I was talking with Greg Bard yesterday, and an idea came up for
another related project that would be much easier, yet still very
helpful to a _lot_ of users. It's to make a very highly scalable
database-oriented secure website that does nothing but "evaluate a
block of Sage code in a clean namespace". The key thing is that we
make it incredibly scalable, e.g., to thousands of users. And somehow
test this scalability.

This could be fairly easy to build starting with the demo here:
http://code.google.com/p/simple-python-db-compute/. It will have to
display graphics, etc., so the javascript is still nontrivial. But
doing this is vastly less daunting than what is mentioned below, and I
can't see how we could do our ultimate goal without easily doing what
I'm proposing here.

I imagine that this could be something that specifically uses apache +
mongodb.

Once it works, we could try to modify it to also serve individual
public interacts.

Does anybody want to help with this?

> What do people think?  I guess one big question is how it compares with the
> other main proposal for scalable notebook design:
>
> https://docs.google.com/document/d/1uYJXPAWypGgb92QStJ19cW-29y4-hn5hi8oXMR-11TU/edit?hl=en&authkey=CISp9cQB&pli=1#
>
> Should we decide on one or the other, or should both go forward, or should
> there be some merging of ideas?
> I plan to work on the database-centric
> design, as it seems to be:

The two designs are in a sense orthogonal, due to their levels of detail.

The "database-centric design" has I think far more details thought
through. That said, Alex's design above is also database-centric.
There's not much real difference between them, except we thought
through every detail of messages going back and forth from the
perspective of making sure it's possible to implement a range of
specific mathematical commands that matter to us (graph editing,
showing plots, calculating). If you look at the top of Alex's design
it has the exact same big three components as the other design (but
the internals are all much more complicated with Alex's design)

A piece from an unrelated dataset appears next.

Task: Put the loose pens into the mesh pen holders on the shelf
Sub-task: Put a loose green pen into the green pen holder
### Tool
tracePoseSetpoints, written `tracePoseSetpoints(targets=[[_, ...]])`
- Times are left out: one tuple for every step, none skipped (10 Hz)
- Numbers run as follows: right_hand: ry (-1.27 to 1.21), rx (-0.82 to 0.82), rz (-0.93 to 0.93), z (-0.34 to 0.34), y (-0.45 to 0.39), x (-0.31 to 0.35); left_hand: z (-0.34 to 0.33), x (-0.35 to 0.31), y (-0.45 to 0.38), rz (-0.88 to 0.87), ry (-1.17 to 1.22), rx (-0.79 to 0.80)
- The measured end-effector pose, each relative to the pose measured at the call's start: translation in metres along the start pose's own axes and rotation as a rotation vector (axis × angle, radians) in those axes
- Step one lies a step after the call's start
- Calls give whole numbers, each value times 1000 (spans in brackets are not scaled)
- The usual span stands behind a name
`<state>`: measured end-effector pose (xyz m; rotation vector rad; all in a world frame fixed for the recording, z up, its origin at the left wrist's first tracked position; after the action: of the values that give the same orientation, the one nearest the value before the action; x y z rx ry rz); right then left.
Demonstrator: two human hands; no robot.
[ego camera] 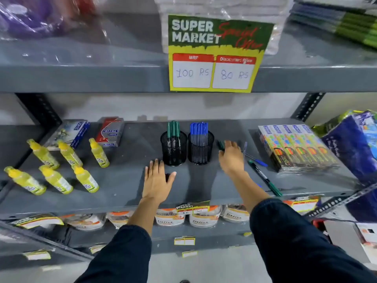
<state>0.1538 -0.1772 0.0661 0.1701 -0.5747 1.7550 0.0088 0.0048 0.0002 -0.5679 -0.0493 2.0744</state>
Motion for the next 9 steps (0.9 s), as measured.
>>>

> 1. easier to manage with smaller more self-contained tasks
> 2. competitive in scalability
> 3. Websockets (which I think is a main component of Alex's design) are
> probably not going to make it into Firefox 4.0 due to security concerns [1],
> so I think that technology may need to mature just a bit more.  I can easily
> understand what is needed for the database-centric design and it uses a
> well-proven architecture and standard existing capabilities. Also, Flask
> will not support websockets (i.e., wsgi doesn't support websockets) and
> probably won't in the near future.  After seeing the readability improvement
> when moving to flask, I'm willing to give up websockets right now to get a
> more developer-friendly notebook.
>
>
> I just want to make sure that we don't run out of steam before we get some
> steady progress going.

I propose we do the warm-up I mentioned above. It will quickly and
definitively bring the ability for anybody to compute with Sage over
the web robustly, though without all the session, etc., stuff. And
since it will be very simple, it will be easier to make it cell-phone
friendly.

Also, what I'm proposing is a lot like Wolfram Alpha or
http://magma.maths.usyd.edu.au/calc/.

-- William

--
William Stein
Professor of Mathematics
University of Washington
http://wstein.org

Rob Beezer

unread,
Jan 20, 2011, 2:38:37 PM1/20/11
to sage-notebook
On Jan 20, 10:16 am, William Stein <wst...@gmail.com> wrote:
> It's to make a very highly scalable
> database-oriented secure website that does nothing but "evaluate a
> block of Sage code in a clean namespace".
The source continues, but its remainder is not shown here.